> The task:
Report each line of the records where "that" occurs.
++++ Data for analysis ++++
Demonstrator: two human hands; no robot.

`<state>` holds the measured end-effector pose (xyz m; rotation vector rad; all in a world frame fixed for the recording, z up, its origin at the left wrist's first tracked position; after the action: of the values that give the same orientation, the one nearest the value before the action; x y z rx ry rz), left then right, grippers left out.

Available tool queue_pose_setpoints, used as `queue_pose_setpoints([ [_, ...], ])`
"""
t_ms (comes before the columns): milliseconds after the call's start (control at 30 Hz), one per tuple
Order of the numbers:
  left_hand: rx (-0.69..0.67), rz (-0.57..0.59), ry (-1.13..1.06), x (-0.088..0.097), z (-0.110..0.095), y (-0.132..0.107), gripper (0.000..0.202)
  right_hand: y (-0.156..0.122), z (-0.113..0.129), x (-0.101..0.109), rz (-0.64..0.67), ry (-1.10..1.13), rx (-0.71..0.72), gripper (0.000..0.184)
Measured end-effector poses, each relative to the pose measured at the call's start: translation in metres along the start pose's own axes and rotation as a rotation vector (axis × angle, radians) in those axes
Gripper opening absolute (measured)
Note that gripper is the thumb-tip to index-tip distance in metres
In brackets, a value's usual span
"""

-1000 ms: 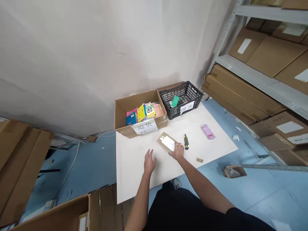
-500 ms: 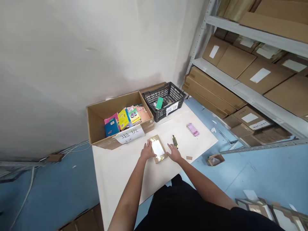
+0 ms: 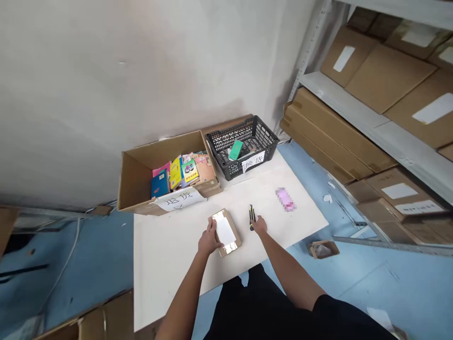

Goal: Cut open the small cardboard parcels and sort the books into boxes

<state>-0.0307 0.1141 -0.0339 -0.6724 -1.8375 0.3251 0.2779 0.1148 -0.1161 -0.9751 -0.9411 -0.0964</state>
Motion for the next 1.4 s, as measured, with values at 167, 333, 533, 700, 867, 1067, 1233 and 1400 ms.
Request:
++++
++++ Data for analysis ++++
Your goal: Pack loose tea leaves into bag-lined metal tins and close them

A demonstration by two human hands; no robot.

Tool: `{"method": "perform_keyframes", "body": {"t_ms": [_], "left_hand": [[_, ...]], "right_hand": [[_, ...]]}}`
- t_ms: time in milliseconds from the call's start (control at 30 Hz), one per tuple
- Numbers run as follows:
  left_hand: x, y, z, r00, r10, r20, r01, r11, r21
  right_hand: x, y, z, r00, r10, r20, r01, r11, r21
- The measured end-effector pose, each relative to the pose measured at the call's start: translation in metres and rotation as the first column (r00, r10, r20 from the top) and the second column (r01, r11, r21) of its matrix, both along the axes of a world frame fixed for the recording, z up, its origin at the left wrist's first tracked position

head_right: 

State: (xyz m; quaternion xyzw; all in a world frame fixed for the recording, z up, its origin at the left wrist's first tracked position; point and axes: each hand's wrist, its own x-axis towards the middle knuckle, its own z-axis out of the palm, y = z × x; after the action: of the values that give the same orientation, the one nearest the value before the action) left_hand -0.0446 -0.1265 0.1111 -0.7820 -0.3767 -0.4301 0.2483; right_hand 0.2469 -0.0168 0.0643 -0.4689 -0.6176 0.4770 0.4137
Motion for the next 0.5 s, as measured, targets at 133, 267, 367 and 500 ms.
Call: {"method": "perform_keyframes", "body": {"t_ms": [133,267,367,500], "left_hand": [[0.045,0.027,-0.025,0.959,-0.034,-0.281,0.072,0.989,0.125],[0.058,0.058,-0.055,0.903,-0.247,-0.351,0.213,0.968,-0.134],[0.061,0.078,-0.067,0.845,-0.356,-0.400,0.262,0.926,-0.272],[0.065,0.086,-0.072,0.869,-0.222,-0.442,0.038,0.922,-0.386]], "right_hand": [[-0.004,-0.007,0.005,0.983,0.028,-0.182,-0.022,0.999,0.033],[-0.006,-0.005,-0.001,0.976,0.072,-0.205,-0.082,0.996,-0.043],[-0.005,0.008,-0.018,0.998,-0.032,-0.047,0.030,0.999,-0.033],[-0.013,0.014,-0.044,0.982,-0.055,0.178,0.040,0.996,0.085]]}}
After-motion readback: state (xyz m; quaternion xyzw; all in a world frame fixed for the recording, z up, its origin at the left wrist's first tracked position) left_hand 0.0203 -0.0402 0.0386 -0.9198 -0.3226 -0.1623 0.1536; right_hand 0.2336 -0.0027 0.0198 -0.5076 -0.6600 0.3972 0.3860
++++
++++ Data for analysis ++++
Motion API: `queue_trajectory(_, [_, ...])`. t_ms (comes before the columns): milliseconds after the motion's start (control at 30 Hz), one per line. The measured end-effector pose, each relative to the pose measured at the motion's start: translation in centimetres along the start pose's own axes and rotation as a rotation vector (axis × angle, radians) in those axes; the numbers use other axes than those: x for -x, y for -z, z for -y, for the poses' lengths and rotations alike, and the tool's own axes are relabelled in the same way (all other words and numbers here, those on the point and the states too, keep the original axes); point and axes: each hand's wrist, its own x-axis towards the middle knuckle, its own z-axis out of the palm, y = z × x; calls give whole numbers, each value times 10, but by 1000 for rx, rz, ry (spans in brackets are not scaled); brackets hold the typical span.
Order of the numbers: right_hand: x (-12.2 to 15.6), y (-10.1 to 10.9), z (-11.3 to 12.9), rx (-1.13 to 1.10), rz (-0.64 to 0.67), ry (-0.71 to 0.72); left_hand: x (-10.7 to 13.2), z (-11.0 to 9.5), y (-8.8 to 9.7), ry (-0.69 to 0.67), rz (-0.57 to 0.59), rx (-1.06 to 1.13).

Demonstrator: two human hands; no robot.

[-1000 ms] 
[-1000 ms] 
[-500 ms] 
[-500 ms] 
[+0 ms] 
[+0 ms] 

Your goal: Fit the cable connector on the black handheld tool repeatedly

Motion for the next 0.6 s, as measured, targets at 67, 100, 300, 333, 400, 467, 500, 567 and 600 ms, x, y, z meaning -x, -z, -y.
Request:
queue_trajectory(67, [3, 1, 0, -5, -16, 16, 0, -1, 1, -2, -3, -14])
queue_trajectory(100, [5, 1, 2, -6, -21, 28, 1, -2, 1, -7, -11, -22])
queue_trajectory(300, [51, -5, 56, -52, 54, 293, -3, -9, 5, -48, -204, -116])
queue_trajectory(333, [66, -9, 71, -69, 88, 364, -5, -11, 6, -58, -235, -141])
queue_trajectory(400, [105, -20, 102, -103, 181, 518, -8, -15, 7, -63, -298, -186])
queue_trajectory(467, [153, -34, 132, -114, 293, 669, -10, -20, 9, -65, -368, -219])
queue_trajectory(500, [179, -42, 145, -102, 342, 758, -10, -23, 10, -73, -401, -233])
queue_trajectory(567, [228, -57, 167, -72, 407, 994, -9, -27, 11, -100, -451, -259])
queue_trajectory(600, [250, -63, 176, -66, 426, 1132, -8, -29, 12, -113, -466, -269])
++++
> Answer space:
`<state>` holds the measured end-effector pose (xyz m; rotation vector rad; all in a world frame fixed for the recording, z up, its origin at the left wrist's first tracked position; after the action: of the values that give the same orientation, the one nearest the value before the action; x y z rx ry rz), left then right, grippers left out.
Note that gripper is the thumb-tip to index-tip distance in metres
State: (xyz m; quaternion xyzw; all in a world frame fixed for the recording, z up, its origin at the left wrist's first tracked position; point and axes: each hand's wrist, its own x-axis towards the middle knuckle, its own z-axis out of the palm, y = z × x; after the action: of the values that give the same orientation, the one nearest the value before the action) left_hand -0.0446 -0.1265 0.1111 -0.7820 -0.3767 -0.4301 0.2483; right_hand 0.2469 -0.0168 0.0643 -0.4689 -0.6176 0.4770 0.4137

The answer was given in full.